**Task description:** The lines from the top of the records below through the one containing "All answers in" are to be transcribed exactly, and nothing else is to be added.

-- Opening Marker --

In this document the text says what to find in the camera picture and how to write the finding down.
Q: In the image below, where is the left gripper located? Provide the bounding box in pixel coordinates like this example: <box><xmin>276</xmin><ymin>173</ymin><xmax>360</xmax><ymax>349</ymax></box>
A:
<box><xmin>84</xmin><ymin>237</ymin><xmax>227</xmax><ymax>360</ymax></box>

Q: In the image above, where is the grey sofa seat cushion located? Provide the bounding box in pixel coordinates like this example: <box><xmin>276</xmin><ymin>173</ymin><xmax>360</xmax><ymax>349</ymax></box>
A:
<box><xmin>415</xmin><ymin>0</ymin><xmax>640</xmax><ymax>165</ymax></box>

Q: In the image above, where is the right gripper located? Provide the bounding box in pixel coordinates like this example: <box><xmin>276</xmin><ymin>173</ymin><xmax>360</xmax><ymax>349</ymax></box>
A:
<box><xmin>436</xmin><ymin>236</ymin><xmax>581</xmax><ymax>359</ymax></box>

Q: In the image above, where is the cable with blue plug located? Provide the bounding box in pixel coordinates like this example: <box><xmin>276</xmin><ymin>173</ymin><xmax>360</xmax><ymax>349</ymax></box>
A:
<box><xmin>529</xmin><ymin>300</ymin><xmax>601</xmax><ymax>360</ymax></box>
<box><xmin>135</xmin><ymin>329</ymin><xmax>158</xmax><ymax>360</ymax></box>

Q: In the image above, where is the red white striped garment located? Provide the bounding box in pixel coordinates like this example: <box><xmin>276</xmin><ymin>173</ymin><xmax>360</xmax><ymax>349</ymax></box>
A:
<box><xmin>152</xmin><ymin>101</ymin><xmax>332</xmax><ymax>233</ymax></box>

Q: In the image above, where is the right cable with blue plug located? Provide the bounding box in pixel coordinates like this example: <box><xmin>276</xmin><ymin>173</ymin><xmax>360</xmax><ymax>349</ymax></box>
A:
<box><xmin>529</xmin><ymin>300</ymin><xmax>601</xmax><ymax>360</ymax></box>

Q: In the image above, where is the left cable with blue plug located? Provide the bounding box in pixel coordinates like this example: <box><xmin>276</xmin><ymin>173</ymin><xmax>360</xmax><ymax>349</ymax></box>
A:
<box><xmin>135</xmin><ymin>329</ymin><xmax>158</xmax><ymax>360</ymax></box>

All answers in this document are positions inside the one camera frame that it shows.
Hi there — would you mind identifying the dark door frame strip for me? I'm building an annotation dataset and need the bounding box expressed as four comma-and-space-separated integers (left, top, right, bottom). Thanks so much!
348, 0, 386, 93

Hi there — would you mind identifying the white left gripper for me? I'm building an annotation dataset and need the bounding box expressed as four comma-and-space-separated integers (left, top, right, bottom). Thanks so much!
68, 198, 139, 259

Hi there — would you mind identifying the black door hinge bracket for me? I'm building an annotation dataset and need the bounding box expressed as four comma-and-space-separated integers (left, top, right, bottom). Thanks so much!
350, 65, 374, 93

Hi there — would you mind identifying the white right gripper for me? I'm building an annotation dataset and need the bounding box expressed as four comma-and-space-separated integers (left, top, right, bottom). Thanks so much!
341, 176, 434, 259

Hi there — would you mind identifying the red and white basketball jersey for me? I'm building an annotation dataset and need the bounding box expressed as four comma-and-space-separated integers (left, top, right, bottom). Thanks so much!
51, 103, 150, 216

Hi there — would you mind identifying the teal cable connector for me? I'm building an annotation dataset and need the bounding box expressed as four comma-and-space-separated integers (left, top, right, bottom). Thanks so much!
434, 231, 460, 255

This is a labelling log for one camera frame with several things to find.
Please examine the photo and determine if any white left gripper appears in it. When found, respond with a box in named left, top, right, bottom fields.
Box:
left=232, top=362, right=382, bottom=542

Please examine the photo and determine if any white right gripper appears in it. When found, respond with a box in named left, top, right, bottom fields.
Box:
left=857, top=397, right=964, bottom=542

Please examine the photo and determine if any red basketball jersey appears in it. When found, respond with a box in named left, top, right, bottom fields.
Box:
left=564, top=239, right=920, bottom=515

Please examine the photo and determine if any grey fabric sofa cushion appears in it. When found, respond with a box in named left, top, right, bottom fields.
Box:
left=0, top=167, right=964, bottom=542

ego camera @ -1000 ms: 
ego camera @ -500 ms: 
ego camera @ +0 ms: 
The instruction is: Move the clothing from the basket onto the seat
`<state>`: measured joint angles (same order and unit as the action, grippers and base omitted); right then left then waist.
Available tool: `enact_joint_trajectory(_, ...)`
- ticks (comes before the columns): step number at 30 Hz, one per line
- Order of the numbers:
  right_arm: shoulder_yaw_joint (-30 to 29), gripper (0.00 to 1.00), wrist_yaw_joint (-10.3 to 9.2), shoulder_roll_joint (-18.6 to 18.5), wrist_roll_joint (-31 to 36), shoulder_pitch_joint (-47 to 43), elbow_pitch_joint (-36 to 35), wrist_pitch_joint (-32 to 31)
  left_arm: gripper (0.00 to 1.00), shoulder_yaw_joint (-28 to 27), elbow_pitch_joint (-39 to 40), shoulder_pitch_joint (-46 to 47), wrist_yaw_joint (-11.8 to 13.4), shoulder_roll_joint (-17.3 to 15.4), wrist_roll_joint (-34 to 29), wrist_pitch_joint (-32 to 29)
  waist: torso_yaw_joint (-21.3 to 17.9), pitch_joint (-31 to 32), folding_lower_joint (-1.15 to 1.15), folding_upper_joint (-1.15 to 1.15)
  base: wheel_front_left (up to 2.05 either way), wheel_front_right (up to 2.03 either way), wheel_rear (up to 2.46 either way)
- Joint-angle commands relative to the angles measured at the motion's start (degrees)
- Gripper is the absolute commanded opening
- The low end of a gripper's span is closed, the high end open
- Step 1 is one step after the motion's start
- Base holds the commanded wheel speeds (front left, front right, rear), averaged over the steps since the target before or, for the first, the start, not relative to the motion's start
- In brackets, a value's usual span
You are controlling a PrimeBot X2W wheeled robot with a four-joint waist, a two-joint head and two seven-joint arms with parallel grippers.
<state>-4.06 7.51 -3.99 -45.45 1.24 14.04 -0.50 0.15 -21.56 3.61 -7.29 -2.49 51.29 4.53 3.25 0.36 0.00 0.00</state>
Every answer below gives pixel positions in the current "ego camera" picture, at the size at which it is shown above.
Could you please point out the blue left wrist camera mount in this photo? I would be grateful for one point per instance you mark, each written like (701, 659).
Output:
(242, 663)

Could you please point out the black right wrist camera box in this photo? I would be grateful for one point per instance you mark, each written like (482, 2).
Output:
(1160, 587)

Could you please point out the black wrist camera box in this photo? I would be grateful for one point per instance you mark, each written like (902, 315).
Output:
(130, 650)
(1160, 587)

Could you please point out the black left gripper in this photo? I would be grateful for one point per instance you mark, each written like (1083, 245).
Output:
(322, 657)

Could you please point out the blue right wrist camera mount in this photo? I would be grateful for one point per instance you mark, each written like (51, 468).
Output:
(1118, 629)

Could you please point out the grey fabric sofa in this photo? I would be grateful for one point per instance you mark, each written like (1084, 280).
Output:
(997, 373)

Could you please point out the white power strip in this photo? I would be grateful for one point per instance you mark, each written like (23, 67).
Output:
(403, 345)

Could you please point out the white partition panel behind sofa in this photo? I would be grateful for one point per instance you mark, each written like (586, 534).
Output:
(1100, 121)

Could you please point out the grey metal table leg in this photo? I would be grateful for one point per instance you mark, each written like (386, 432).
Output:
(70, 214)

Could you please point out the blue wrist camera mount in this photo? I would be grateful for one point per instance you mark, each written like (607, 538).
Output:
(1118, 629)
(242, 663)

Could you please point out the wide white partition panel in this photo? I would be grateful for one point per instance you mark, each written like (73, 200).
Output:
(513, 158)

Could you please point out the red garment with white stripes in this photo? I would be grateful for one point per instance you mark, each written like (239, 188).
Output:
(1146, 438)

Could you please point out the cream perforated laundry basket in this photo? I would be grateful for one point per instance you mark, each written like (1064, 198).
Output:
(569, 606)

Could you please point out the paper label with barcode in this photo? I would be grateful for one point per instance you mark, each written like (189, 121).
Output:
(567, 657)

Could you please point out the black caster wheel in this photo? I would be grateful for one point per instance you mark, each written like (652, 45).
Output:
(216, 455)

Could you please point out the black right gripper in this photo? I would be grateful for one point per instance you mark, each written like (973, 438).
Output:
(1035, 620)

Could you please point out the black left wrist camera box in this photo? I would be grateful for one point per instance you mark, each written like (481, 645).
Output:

-- Closing Marker --

**Exercise solution:**
In this document the text says what to find in the camera picture and how to write the finding down.
Q: In the image below, where is the left gripper located? Provide the bounding box in pixel coordinates like this example: <box><xmin>276</xmin><ymin>173</ymin><xmax>360</xmax><ymax>349</ymax></box>
A:
<box><xmin>84</xmin><ymin>237</ymin><xmax>227</xmax><ymax>360</ymax></box>

Q: In the image above, where is the grey sofa seat cushion located? Provide the bounding box in pixel coordinates like this example: <box><xmin>276</xmin><ymin>173</ymin><xmax>360</xmax><ymax>349</ymax></box>
A:
<box><xmin>415</xmin><ymin>0</ymin><xmax>640</xmax><ymax>165</ymax></box>

Q: In the image above, where is the right gripper located? Provide the bounding box in pixel coordinates like this example: <box><xmin>276</xmin><ymin>173</ymin><xmax>360</xmax><ymax>349</ymax></box>
A:
<box><xmin>436</xmin><ymin>236</ymin><xmax>581</xmax><ymax>359</ymax></box>

Q: In the image above, where is the cable with blue plug located? Provide the bounding box in pixel coordinates like this example: <box><xmin>276</xmin><ymin>173</ymin><xmax>360</xmax><ymax>349</ymax></box>
A:
<box><xmin>529</xmin><ymin>300</ymin><xmax>601</xmax><ymax>360</ymax></box>
<box><xmin>135</xmin><ymin>329</ymin><xmax>158</xmax><ymax>360</ymax></box>

Q: In the image above, where is the red white striped garment located? Provide the bounding box in pixel coordinates like this example: <box><xmin>276</xmin><ymin>173</ymin><xmax>360</xmax><ymax>349</ymax></box>
A:
<box><xmin>152</xmin><ymin>101</ymin><xmax>332</xmax><ymax>233</ymax></box>

Q: In the image above, where is the right cable with blue plug located? Provide the bounding box in pixel coordinates like this example: <box><xmin>276</xmin><ymin>173</ymin><xmax>360</xmax><ymax>349</ymax></box>
A:
<box><xmin>529</xmin><ymin>300</ymin><xmax>601</xmax><ymax>360</ymax></box>

Q: In the image above, where is the left cable with blue plug located? Provide the bounding box in pixel coordinates like this example: <box><xmin>276</xmin><ymin>173</ymin><xmax>360</xmax><ymax>349</ymax></box>
A:
<box><xmin>135</xmin><ymin>329</ymin><xmax>158</xmax><ymax>360</ymax></box>

All answers in this document are positions inside the one camera frame that it shows.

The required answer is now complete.